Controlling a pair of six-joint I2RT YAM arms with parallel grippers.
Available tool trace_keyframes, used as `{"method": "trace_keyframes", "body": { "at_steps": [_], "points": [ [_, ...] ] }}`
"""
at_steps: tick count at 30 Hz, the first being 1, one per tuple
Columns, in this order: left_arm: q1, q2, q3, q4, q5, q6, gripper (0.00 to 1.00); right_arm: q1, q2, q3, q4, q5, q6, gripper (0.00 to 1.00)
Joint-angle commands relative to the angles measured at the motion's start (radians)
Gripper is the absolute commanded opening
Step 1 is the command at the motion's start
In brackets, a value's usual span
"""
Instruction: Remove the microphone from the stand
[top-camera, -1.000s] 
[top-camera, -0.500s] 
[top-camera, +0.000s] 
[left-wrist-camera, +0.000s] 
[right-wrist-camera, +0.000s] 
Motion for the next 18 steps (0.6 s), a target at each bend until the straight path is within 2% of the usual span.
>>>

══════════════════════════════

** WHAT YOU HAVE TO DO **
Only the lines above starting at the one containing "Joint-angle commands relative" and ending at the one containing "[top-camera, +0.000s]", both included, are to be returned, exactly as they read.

** OUTPUT BELOW **
Joint-angle commands relative to the angles measured at the motion's start (radians)
Gripper is the absolute commanded opening
Step 1 is the command at the motion's start
In brackets, a value's usual span
"""
Instruction: Remove the microphone from the stand
[top-camera, -1.000s] 
[top-camera, -0.500s] 
[top-camera, +0.000s] 

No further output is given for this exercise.